7 of 495 comments (clear)

  1. Requires Sharepoint Server? by metasecure · · Score: 5, Insightful

    I believe the summary is misleading - Office 2007 will not require Sharepoint server (i.e. for an individual/independant user), though it will be needed to take advantage of it's collaborative features.

  2. million-row spreadsheets by bryan_is_a_kfo · · Score: 5, Insightful

    if your data set is a million rows, you probably want to consider using something other than spreadsheets. I'm fond of the current limit on excel, it forces analysts to think about their tool selection sometimes.

  3. Re:I guess it HAS to be better to sell it by stinerman · · Score: 5, Funny

    The listed prices range from $149 ... subtract $170 or so for the upgrade version

    Sold!

  4. Re:I guess it HAS to be better to sell it by jxyama · · Score: 5, Insightful
    >WTF? If I've got anyone in IT putting 1,000,000 rows in a spreadsheet, I'm seriously considering demoting them. If you're going to have a million rows, get a database.

    You are aware the previous limit in Excel was 65k rows. There's a lot of area between 65k and 1M which is handled better by a spreadsheet rather than a database.

    MS expanding the limit (granted 10 years overdue) and offering the flexibility is a good thing no matter how you may want to spin it otherwise.

  5. Re:I guess it HAS to be better to sell it by mikesmind · · Score: 5, Interesting
    The listed prices range from $149 (student) to $499 (Professional Plus) with no price listed for the required SharePoint Server (volume licensing only).

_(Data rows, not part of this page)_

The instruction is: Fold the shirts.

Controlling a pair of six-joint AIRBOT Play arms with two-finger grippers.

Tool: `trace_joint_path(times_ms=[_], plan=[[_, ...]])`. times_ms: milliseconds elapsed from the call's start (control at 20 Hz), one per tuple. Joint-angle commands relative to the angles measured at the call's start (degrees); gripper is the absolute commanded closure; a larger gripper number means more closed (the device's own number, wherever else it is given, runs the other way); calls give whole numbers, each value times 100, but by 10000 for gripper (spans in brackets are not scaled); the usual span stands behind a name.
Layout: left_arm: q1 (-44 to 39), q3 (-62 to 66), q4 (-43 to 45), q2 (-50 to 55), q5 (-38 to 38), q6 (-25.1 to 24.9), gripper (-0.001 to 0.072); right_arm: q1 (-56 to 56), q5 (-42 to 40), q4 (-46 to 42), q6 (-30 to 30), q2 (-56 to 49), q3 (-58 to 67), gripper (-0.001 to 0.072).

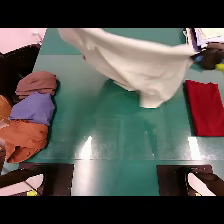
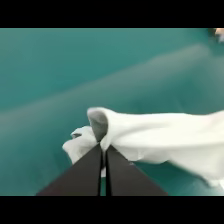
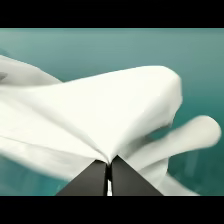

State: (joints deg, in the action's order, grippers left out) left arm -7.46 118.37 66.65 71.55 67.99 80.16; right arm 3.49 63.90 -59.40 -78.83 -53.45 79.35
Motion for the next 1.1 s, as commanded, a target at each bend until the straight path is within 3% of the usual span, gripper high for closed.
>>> trace_joint_path(times_ms=[0, 300, 650, 850, 1050], plan=[[0, 122, 63, -1259, -155, -26, 683, -302, 769, -81, -2, 743, 804, 697], [0, 120, 35, -2179, -415, -9, 684, -1279, 1615, -74, -4, 1143, 1821, 697], [0, -1003, 986, -1425, -293, -24, 683, -1285, 2660, -61, -420, -179, 2542, 697], [0, -1528, 1434, -107, 122, -2, 683, -118, 2194, -739, -431, -1416, 1493, 697], [0, -1878, 1443, 1368, -350, 85, 683, 380, 1121, -920, -428, -2844, 911, 697]])
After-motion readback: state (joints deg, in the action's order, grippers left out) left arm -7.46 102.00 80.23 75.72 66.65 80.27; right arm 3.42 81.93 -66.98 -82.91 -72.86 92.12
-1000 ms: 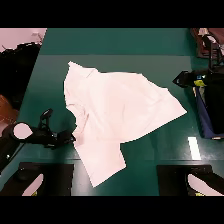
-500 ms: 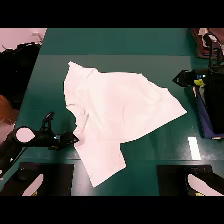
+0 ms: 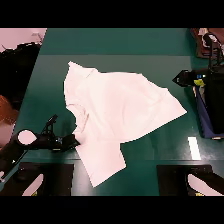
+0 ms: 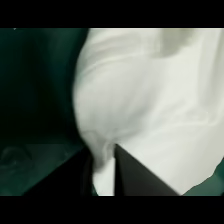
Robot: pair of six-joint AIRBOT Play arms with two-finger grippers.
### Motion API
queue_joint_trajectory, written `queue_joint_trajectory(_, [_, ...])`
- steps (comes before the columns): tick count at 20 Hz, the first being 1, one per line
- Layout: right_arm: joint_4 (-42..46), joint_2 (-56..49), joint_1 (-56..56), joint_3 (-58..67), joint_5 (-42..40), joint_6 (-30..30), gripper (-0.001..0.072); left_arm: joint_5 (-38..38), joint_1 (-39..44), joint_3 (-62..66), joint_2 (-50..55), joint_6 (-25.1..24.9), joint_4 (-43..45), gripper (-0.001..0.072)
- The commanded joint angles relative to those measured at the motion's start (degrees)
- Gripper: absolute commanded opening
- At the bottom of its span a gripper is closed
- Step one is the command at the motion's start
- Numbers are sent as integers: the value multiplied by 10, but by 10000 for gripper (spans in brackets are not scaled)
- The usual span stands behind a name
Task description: Fold the shirts.
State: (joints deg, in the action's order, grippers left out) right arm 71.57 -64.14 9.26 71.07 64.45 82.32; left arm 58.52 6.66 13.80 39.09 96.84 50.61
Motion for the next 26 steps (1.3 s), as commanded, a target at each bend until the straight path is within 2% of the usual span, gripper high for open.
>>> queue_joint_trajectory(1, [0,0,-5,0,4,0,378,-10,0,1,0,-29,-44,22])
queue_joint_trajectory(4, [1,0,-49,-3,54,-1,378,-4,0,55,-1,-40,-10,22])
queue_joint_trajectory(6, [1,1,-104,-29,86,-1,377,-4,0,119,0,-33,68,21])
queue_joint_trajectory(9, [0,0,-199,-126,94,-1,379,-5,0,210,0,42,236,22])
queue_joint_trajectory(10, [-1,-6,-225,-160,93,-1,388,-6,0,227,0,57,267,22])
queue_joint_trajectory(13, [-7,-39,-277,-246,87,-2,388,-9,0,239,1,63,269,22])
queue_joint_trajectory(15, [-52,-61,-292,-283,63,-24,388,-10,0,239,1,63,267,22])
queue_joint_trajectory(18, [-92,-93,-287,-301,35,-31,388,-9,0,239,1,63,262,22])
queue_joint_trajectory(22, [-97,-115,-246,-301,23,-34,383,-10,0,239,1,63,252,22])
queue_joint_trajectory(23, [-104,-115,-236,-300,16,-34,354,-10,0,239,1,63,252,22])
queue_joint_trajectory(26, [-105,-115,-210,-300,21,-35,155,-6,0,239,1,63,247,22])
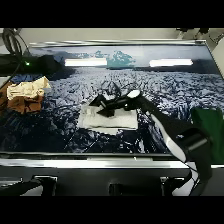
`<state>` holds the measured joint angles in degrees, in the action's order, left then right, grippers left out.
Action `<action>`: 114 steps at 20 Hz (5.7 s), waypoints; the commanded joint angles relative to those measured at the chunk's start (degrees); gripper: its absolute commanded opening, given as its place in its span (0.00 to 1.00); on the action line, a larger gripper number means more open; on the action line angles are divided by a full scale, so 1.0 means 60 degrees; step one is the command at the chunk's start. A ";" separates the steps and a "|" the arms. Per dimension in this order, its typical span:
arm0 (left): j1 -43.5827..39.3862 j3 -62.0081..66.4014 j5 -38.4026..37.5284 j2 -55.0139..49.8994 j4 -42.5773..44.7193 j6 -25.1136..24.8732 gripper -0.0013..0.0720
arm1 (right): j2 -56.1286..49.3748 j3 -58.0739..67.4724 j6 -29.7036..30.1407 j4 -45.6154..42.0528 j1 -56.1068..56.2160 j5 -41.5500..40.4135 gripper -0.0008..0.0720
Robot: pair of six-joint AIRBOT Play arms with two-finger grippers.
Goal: Fold the clothes and pants, and hang the long-sleeved shirts on hangers.
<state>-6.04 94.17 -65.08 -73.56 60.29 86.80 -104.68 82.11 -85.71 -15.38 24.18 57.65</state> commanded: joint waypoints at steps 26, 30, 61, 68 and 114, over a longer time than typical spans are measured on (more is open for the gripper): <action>0.0040 -0.0007 -0.0331 0.0244 0.0463 0.0168 0.05 | 0.1512 0.0204 0.1217 -0.2535 -0.5169 0.3442 0.07; 0.0040 -0.0007 -0.0331 0.0244 0.0463 0.0091 0.05 | 0.2703 0.1759 -0.0342 -0.4528 -0.7628 0.4207 0.08; 0.0040 -0.0007 -0.0335 0.0248 0.0455 0.0029 0.05 | 0.4291 0.0707 -0.2761 -1.0637 -1.5085 0.7664 0.08; 0.0040 -0.0007 -0.0328 0.0244 0.0459 0.0029 0.05 | 0.4291 -0.1355 -0.2677 -1.1766 -1.5085 0.6331 0.16; -0.0871 -0.3049 -0.1220 -0.0251 0.5202 0.2718 0.99 | 0.2466 0.2681 -0.1355 -1.0298 -0.5209 0.5894 0.98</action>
<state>-11.27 75.90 -72.44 -75.11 91.48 103.09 -89.84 98.21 -93.89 -77.19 -7.11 92.99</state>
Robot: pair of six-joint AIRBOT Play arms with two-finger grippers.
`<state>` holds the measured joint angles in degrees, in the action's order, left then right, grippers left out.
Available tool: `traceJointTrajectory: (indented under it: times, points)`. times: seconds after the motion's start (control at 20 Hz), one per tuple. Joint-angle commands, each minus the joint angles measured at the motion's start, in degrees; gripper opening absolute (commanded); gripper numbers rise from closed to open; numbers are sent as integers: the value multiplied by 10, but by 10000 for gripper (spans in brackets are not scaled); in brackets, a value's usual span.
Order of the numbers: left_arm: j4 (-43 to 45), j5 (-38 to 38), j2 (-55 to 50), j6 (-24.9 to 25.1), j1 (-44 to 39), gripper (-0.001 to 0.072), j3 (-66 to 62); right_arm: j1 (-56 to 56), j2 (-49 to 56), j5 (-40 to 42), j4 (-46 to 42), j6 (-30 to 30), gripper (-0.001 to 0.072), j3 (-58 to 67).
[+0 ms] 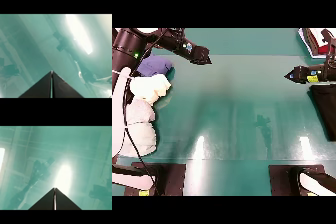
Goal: Fold the shirts.
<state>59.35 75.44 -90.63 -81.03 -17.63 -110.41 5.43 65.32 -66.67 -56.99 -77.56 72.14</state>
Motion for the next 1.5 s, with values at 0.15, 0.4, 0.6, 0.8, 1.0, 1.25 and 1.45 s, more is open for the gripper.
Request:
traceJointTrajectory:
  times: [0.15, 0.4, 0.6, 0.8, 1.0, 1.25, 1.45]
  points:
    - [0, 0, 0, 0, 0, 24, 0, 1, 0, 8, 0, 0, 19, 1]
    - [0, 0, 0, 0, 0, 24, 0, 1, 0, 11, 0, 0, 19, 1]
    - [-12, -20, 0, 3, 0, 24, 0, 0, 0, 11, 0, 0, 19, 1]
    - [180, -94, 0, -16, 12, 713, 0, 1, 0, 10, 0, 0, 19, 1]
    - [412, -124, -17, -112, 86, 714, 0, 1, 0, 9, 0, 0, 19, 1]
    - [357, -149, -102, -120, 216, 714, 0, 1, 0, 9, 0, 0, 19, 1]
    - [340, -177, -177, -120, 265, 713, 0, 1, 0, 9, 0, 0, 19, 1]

Oh, subtract $170 or so for the upgrade version.

    While this may be slightly off-topic, hopefully it is interesting. Someone I know at work was looking to buy a used copy of MS Office. I suggested that he download OpenOffice.org. When I asked him about it a week later, he told me that he had downloaded it and was now using it. OpenOffice.org did everything he needed it to do and he really liked the price tag!

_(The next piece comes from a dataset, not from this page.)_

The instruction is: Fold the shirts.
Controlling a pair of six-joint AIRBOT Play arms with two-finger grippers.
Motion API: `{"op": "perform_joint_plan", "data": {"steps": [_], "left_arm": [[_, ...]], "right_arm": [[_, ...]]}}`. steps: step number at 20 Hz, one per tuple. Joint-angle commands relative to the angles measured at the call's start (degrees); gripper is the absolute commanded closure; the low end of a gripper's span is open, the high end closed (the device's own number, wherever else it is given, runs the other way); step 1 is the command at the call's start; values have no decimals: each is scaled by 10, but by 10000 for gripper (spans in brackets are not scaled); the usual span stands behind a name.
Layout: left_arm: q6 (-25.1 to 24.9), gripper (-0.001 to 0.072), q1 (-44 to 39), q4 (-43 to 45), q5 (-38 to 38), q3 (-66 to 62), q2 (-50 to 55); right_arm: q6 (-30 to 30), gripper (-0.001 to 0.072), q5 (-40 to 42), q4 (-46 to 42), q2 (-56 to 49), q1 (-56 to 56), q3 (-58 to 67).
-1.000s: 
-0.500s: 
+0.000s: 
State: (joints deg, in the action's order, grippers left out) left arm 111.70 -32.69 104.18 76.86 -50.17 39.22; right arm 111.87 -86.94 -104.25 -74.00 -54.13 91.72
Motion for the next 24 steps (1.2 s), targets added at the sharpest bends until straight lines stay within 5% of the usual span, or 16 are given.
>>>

    Now I will try to relate this back to the topic at hand. Now that Microsoft is radically changing Office, it is a great time to switch to OpenOffice.org. The interface is close enough to Office, that retraining is minimal. It is questionable how many companies will use the collaboration features. Generally features are used as justification for upgrading but often the additional features are not well-utilized.

    --
    www.mikesmind.com - www.daddyworkathome.com - www.freetofarm.org - www.tenfoottable.com
  6. Re:I guess it HAS to be better to sell it by caluml · · Score: 5, Insightful
    WTF? If I've got anyone in IT putting 1,000,000 rows in a spreadsheet, I'm seriously considering demoting them. If you're going to have a million rows, get a database.

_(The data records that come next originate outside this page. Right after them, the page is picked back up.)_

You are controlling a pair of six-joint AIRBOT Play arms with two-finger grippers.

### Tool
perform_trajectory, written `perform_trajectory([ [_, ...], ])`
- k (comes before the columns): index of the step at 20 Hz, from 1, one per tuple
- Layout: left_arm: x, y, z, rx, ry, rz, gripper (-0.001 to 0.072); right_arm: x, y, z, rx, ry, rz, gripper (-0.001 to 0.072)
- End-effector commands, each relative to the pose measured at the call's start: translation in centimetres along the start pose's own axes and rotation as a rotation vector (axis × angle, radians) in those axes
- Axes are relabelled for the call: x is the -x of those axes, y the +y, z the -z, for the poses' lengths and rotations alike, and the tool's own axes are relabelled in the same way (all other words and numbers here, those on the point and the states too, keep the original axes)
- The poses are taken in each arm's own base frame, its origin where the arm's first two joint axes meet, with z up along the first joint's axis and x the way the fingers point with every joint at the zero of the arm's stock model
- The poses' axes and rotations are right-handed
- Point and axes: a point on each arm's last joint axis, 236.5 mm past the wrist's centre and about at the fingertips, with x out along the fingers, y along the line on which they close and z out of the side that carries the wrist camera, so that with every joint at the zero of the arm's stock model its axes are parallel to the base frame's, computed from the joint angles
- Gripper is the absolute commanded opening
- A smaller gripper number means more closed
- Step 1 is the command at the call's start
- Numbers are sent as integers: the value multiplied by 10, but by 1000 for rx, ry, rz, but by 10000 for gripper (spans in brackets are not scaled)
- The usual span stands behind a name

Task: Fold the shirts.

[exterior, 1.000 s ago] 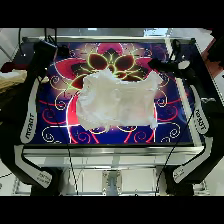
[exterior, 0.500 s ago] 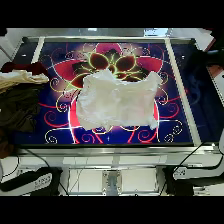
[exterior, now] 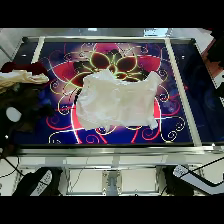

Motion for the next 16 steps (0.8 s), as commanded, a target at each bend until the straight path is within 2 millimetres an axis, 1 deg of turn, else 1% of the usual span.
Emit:
perform_trajectory([
  [1,-41,-41,57,169,142,241,651,6,29,10,-24,-21,-118,419],
  [3,-58,-52,66,194,206,301,651,15,54,0,-18,-73,-212,419],
  [5,-73,-58,64,247,210,339,651,25,72,-7,-1,-114,-279,419],
  [7,-79,-74,56,265,193,427,651,31,77,-7,6,-131,-286,419],
  [9,-84,-83,51,293,183,479,651,36,79,-7,12,-143,-282,419],
  [12,-95,-80,58,309,209,475,650,41,81,-6,19,-154,-280,419],
  [14,-98,-84,55,324,201,498,648,42,84,-5,21,-149,-293,419],
  [16,-103,-90,52,348,189,536,586,43,88,-6,20,-155,-309,419],
])
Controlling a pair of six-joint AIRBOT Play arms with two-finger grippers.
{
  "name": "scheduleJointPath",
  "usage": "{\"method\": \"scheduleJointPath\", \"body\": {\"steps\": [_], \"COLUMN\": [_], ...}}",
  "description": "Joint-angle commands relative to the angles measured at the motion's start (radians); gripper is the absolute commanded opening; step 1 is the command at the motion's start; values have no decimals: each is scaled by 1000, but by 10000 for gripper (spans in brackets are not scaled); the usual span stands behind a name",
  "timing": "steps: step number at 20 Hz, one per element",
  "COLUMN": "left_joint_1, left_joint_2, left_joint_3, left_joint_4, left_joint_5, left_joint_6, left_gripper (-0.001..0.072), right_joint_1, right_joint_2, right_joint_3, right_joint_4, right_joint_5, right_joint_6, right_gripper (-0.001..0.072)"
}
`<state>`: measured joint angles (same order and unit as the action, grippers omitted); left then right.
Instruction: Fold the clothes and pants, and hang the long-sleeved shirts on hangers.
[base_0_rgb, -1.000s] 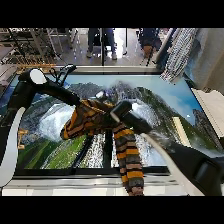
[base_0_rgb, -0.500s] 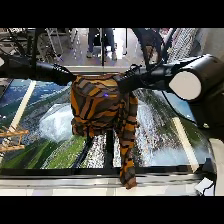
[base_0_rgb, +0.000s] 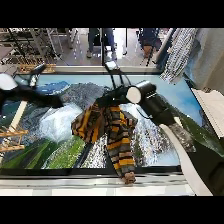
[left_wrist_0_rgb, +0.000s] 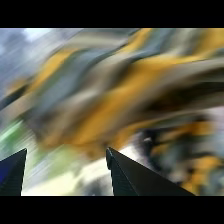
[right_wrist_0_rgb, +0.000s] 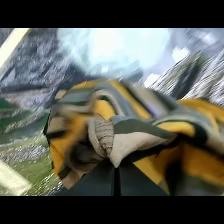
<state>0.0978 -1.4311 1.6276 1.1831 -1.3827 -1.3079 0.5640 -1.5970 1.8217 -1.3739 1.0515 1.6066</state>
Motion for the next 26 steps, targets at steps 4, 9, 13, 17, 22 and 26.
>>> {"method": "scheduleJointPath", "body": {"steps": [4, 9, 13, 17, 22, 26], "left_joint_1": [667, 891, 872, 857, 849, 849], "left_joint_2": [1, -120, -310, -432, -470, -445], "left_joint_3": [-65, 44, 200, 202, 202, 202], "left_joint_4": [298, 252, 253, 252, 253, 244], "left_joint_5": [35, 191, 159, 231, 267, 263], "left_joint_6": [-64, 100, 108, 119, 119, 119], "left_gripper": [681, 709, 705, 618, 197, 12], "right_joint_1": [9, 9, 9, 10, 10, 10], "right_joint_2": [-64, -64, -64, -64, -64, -64], "right_joint_3": [-9, -9, -9, -9, -9, -9], "right_joint_4": [32, 10, 10, 11, 12, 12], "right_joint_5": [-16, -37, -43, -51, -49, -49], "right_joint_6": [-90, -102, -97, -89, -71, -71], "right_gripper": [22, 22, 22, 23, 23, 23]}}
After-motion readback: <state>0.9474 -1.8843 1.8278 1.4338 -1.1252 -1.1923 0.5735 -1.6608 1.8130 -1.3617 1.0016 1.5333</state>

    Yeah, but if it couldn't support many, you'd be the first saying: Heh look at teh l4me Excel. It's because evil M$ wantz joo to buy SQL server. Evil, evil.

  7. Re:I guess it HAS to be better to sell it by poot_rootbeer · · Score: 5, Insightful

    There's a lot of area between 65k and 1M which is handled better by a spreadsheet rather than a database.

    If the data set is better handled by a spreadsheet than a database, then it shouldn't matter how many records there are.

    Inversely, if a data set is better handled by a database than a spreadsheet, then it shouldn't matter how few records there are.

    They're different tools, and they serve different purposes. I have to wonder where this problem came from where people so often use the wrong tool for the job. Is it because Excel and Access both display data in grid format? Is it because spreadsheets made headway into personal computing space long before RDBMS's did?

    It's fine and dandy that Microsoft is re-compiling the Excel source with larger values for the MAX_ROWS and MAX_COLS constants. But there's no technical reason why such fixed limits should still even exist anymore. Can't they devise a way to allow spreadsheets to be limited in dimensions only by the available resources of the machine? Or will we have to wait and buy Office 2010 to get the ability to have 32,000 columns instead of just 16,000?